このGMPを知らずに医薬品製造業のひとつひとつの工程に関わるということは、道路交通法を知らずに自動車の運転をするようなものです。

ここ最近では医薬品製造業、特にジェネリック医薬品の製造業に他業種が参入してくることもあり、常にその会社の上層部が医薬品製造業に精通しているとは限らない場合もでてきているようで、私達現場の薬剤師も、その情報には特に注意するようにしています。

 

医薬品製造メーカーは、日本製薬工業協会や、日本製薬団体連合会などがあり、企業間での情報共有や医薬品製造業への対応のサポートなどをしています。

また、ジェネリックメーカーが加盟する日本ジェネリック製薬協会では「揺るぎない安定供給体制、徹底した品質管理体制、安全性等の情報の収集と提供」を掲げて加盟している製薬記号がGMPを守って業務を遂行できるようサポートしています。

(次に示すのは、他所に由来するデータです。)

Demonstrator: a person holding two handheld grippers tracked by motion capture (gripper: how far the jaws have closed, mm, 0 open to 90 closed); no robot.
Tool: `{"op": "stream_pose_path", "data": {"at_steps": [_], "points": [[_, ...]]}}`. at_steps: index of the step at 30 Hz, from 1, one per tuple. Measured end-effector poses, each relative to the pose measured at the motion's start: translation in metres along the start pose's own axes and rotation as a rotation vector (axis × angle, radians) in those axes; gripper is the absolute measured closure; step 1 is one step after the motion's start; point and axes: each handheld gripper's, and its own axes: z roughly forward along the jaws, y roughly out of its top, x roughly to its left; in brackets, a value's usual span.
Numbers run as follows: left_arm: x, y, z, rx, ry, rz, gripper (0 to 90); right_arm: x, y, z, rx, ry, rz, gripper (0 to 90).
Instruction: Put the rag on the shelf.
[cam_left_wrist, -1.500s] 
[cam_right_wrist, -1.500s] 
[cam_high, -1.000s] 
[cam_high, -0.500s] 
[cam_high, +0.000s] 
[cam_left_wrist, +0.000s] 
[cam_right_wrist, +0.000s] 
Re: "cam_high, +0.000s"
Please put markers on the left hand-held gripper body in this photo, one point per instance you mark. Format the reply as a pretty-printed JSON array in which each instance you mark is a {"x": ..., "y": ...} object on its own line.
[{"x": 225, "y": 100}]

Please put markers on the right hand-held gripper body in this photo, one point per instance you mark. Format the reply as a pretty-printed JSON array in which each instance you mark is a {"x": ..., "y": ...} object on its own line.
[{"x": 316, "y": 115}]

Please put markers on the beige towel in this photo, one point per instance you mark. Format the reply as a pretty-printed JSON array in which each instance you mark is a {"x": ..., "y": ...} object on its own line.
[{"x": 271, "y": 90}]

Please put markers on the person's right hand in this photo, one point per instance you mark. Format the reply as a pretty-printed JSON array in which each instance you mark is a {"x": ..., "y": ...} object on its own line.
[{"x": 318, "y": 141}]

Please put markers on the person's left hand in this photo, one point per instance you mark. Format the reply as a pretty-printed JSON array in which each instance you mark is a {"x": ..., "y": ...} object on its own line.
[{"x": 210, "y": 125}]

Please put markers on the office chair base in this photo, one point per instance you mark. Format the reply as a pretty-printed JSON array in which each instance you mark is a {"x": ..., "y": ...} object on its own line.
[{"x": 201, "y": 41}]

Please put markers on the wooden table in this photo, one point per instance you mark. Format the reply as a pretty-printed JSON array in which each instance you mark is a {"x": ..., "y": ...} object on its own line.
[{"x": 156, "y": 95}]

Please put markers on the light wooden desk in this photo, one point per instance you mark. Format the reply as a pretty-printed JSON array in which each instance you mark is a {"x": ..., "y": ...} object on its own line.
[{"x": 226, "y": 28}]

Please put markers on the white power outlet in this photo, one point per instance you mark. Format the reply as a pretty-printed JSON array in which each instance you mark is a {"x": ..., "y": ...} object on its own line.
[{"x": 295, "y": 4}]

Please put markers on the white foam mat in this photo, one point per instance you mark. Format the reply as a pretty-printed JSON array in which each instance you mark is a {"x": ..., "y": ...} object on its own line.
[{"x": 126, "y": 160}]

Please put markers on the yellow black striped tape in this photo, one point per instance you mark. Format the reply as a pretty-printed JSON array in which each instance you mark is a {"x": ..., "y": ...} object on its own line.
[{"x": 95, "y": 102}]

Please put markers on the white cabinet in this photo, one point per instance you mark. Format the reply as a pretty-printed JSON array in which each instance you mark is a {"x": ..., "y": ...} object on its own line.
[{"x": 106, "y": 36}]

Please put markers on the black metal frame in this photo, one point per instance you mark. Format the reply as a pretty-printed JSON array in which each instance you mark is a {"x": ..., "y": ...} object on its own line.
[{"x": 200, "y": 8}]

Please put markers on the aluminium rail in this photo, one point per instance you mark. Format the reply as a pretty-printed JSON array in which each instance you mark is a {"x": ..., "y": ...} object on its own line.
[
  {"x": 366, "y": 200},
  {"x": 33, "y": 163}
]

このような団体のHPを見てみると、医薬品製造業に関わる企業は単なる営利目的で存在するのではなく、社会貢献の一環としての重積を担っていることを、それぞれの企業がよく認識していることがわかってきます。

 

最近では、他業種から医薬品製造業への参入も多く、製薬企業のトップが製薬業に関わったことのある人ではない場合も出てきています。

薬局ではどのメーカーの医薬品を採用するか決定するにあたり、こういった経営陣の情報も入手し、採用するかの判断材料にすることもあります。

 

 3. 皆様に安全な薬をお届けできるように薬局でできること

わたしども薬局セブンファーマシーでは、ジェネリック医薬品の採用にあたり、企業のGMP省令に対する対応や企業姿勢などの情報も収集するとともに、添加物や錠剤のサイズ、味など、皆様が適正に医薬品を使えるよう製薬企業からの情報収集を行っています。

ジェネリック医薬品の問題が報道されていますが、当薬局でも昨年からメーカー変更を随時行っており、薬局店頭でもご説明することが増えてまいりました。

「どうしてこのメーカーなの?」という疑問もあるかと思います。そんなジェネリックに関する疑問も、お気軽にお尋ねいただきたいと思います。